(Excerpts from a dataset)
________________________________________

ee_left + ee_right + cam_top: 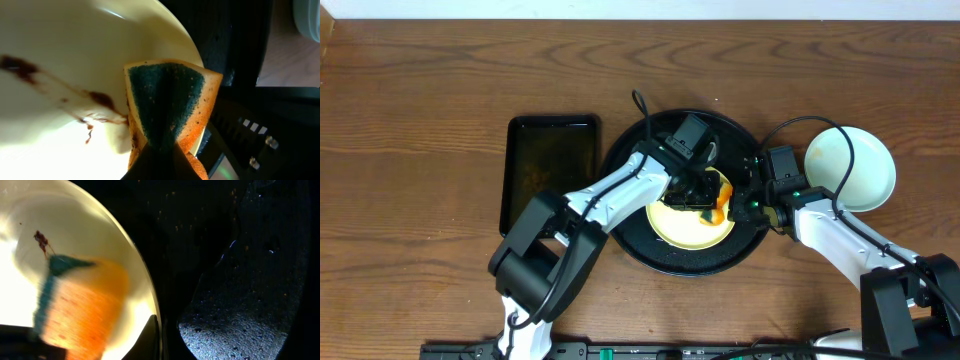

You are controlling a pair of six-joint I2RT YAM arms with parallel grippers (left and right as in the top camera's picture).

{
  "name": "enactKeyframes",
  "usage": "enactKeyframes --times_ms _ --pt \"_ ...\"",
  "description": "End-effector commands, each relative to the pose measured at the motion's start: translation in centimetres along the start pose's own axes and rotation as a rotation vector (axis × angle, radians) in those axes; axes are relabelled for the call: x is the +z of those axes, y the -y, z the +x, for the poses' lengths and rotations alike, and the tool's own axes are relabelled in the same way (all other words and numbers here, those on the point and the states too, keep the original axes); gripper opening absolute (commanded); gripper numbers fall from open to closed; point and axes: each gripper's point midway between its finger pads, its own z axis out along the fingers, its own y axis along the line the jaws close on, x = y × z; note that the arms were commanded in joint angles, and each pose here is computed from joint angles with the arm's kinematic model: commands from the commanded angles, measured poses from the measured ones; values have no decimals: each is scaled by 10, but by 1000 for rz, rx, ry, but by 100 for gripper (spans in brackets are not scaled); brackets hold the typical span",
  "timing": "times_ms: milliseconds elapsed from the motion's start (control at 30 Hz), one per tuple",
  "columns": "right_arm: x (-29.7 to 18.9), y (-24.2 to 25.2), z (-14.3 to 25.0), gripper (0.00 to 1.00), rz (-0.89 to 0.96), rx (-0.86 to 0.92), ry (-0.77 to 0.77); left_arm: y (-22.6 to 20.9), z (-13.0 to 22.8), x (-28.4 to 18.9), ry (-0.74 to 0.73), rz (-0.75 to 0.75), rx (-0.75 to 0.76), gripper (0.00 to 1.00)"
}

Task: Clean dirty plates on tray and stack at the side
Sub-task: 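Scrub the held yellow plate with the sponge in the left gripper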

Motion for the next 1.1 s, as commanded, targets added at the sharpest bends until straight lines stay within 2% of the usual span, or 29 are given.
enactKeyframes --times_ms 0,133,367,567,733,833,933,1067 --pt "5 3 6 1 24 5 -20 9 8 5 -56 59 -20 8" --pt "5 3 6 1 24 5 -20 8 9 7 -57 51 -19 8" --pt "5 4 7 1 26 6 -24 -23 -3 6 31 -120 -28 8" --pt "5 5 10 1 31 8 -33 -35 0 9 33 -163 -37 8" --pt "5 5 10 1 31 8 -34 -77 -14 -2 137 -384 -45 8" --pt "5 6 11 1 33 9 -38 -95 -24 -13 183 -453 -66 8" --pt "5 6 11 1 34 10 -40 -110 -36 -23 225 -487 -94 8" --pt "5 6 11 1 34 9 -39 -111 -42 -31 224 -453 -93 8"
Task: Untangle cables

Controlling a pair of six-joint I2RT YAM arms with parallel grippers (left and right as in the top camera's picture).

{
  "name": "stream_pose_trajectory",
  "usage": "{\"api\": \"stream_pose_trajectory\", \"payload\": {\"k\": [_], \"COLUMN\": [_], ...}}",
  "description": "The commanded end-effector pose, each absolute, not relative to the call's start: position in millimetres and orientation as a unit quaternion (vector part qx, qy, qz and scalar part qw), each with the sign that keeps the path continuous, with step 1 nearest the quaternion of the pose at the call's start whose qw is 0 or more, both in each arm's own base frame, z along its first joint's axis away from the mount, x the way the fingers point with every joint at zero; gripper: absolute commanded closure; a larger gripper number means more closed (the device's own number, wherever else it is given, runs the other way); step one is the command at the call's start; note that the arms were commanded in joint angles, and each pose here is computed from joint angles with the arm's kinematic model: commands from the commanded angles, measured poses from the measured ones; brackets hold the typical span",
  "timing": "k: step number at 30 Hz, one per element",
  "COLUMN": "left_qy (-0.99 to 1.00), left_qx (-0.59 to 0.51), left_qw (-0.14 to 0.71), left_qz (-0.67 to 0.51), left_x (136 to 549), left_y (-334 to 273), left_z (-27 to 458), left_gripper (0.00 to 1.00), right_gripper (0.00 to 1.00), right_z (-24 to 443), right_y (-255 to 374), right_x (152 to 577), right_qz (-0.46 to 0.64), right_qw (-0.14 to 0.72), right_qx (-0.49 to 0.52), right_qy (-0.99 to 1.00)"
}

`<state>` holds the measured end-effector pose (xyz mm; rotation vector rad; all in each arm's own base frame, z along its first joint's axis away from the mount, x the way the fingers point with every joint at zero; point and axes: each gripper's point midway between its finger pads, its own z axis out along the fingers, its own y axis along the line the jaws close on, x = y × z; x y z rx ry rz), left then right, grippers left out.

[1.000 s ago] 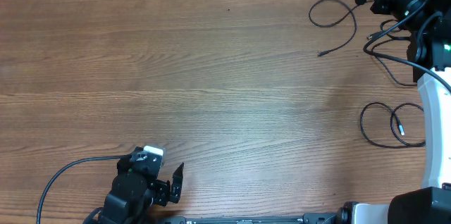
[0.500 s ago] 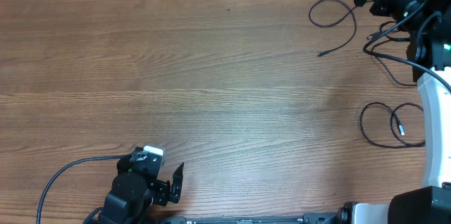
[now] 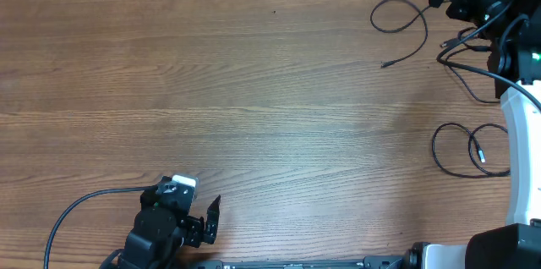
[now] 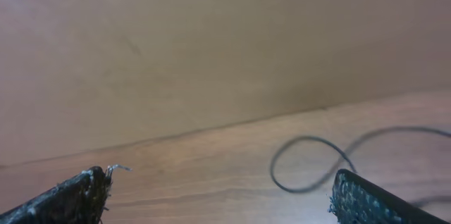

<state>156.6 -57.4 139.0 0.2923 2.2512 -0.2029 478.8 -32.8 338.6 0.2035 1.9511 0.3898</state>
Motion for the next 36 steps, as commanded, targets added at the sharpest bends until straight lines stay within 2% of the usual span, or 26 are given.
{"api": "stream_pose_trajectory", "payload": {"k": [1, 10, 22, 30, 33, 36], "left_qy": [0.898, 0.898, 0.898, 0.898, 0.898, 0.898], "left_qx": [0.112, 0.112, 0.112, 0.112, 0.112, 0.112], "left_qw": [0.416, 0.416, 0.416, 0.416, 0.416, 0.416], "left_qz": [-0.088, -0.088, -0.088, -0.088, -0.088, -0.088], "left_x": [156.5, 156.5, 156.5, 156.5, 156.5, 156.5], "left_y": [-59.1, -59.1, -59.1, -59.1, -59.1, -59.1], "left_z": [137.3, 137.3, 137.3, 137.3, 137.3, 137.3], "left_gripper": [0.0, 0.01, 0.01, 0.01, 0.0, 0.0], "right_gripper": [0.0, 0.0, 0.0, 0.0, 0.0, 0.0], "right_z": [332.1, 318.6, 340.6, 352.0, 344.3, 344.3], "right_y": [-47.4, -48.8, -50.0, -23.9, -25.4, -34.0], "right_x": [479.1, 472.9, 481.9, 473.2, 459.2, 426.3], "right_qz": [0.126, 0.121, 0.121, 0.18, 0.165, 0.125], "right_qw": [0.535, 0.51, 0.551, 0.548, 0.526, 0.508], "right_qx": [0.114, 0.125, 0.113, 0.069, 0.075, 0.101], "right_qy": [0.827, 0.842, 0.818, 0.814, 0.831, 0.846]}}
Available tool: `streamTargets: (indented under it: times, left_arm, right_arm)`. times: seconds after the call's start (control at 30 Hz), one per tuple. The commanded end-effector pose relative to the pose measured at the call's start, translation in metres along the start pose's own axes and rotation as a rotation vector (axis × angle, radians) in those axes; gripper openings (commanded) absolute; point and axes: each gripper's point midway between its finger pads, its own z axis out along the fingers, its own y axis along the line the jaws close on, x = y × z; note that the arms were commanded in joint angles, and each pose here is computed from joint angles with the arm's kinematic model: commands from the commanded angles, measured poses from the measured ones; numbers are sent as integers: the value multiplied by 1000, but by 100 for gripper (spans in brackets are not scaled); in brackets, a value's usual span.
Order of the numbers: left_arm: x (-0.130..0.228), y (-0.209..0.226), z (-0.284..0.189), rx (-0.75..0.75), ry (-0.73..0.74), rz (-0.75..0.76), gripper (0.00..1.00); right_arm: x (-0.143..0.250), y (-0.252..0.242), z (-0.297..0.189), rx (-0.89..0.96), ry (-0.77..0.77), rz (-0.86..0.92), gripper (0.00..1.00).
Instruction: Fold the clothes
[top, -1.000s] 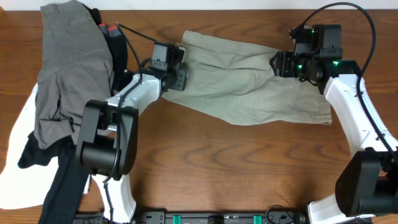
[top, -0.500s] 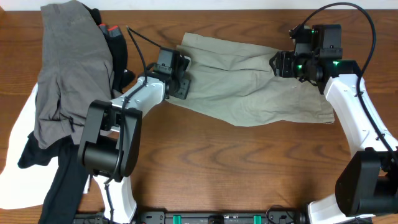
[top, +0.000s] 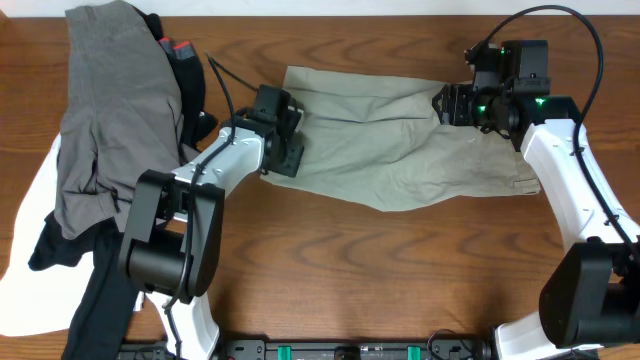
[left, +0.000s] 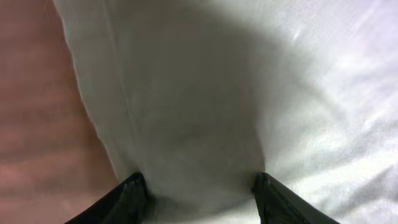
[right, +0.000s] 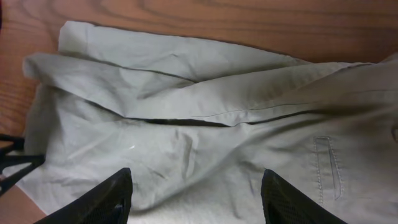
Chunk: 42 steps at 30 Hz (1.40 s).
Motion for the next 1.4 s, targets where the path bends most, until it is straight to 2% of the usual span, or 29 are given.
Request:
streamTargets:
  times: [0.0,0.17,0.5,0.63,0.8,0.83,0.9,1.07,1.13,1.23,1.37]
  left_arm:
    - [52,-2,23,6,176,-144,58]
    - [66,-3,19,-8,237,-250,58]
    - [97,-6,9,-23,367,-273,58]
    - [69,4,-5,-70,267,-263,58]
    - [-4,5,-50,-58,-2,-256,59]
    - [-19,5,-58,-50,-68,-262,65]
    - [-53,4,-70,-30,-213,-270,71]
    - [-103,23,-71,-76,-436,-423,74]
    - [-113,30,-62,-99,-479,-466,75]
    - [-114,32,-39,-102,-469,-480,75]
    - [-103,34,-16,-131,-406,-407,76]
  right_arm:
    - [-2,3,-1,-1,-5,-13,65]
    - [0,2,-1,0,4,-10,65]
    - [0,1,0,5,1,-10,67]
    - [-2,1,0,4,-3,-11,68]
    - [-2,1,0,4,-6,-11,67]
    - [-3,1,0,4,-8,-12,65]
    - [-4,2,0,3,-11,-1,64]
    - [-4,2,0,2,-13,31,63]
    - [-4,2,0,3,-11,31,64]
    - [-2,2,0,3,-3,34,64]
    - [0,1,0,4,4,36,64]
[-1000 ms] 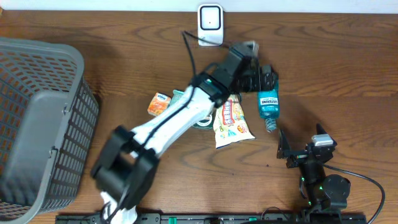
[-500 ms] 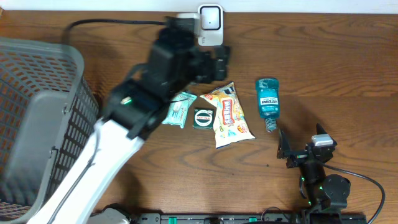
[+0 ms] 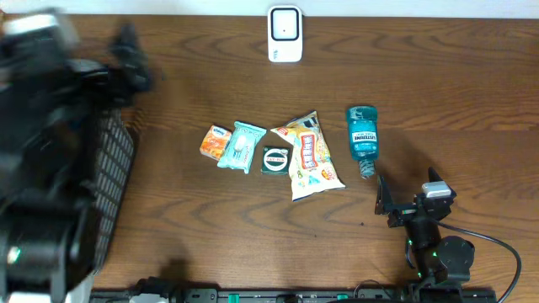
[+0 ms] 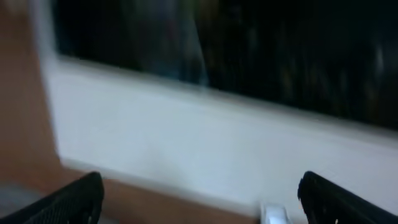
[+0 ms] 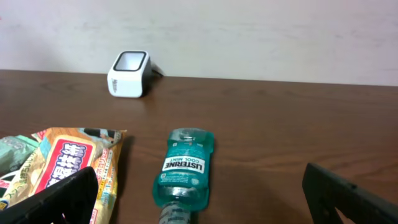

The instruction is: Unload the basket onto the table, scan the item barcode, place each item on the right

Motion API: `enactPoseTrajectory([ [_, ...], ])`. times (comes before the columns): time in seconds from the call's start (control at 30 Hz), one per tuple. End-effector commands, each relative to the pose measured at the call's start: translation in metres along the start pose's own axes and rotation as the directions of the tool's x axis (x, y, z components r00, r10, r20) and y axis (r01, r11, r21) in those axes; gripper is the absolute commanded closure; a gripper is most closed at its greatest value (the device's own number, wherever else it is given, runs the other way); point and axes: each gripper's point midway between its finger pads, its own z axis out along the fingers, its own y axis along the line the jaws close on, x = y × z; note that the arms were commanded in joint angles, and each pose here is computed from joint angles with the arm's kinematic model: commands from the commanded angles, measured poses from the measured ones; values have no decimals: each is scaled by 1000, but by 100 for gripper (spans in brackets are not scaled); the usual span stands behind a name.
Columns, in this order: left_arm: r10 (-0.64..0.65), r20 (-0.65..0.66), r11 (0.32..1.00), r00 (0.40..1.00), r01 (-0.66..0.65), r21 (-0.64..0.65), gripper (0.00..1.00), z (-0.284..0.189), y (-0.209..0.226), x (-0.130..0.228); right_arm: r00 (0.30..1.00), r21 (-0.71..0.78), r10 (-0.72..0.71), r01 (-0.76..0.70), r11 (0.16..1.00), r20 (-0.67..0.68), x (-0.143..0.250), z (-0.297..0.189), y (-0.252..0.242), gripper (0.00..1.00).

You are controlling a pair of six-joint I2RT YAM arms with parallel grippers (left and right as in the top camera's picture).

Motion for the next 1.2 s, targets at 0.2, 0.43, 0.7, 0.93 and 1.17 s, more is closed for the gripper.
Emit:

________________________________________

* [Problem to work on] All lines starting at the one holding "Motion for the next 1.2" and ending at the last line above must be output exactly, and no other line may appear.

* [Finished exercise]
Motion for the next 1.2 s, targets at 0.2, 0.43, 0.7, 0.93 and 1.17 s, more is closed for the gripper.
Emit:

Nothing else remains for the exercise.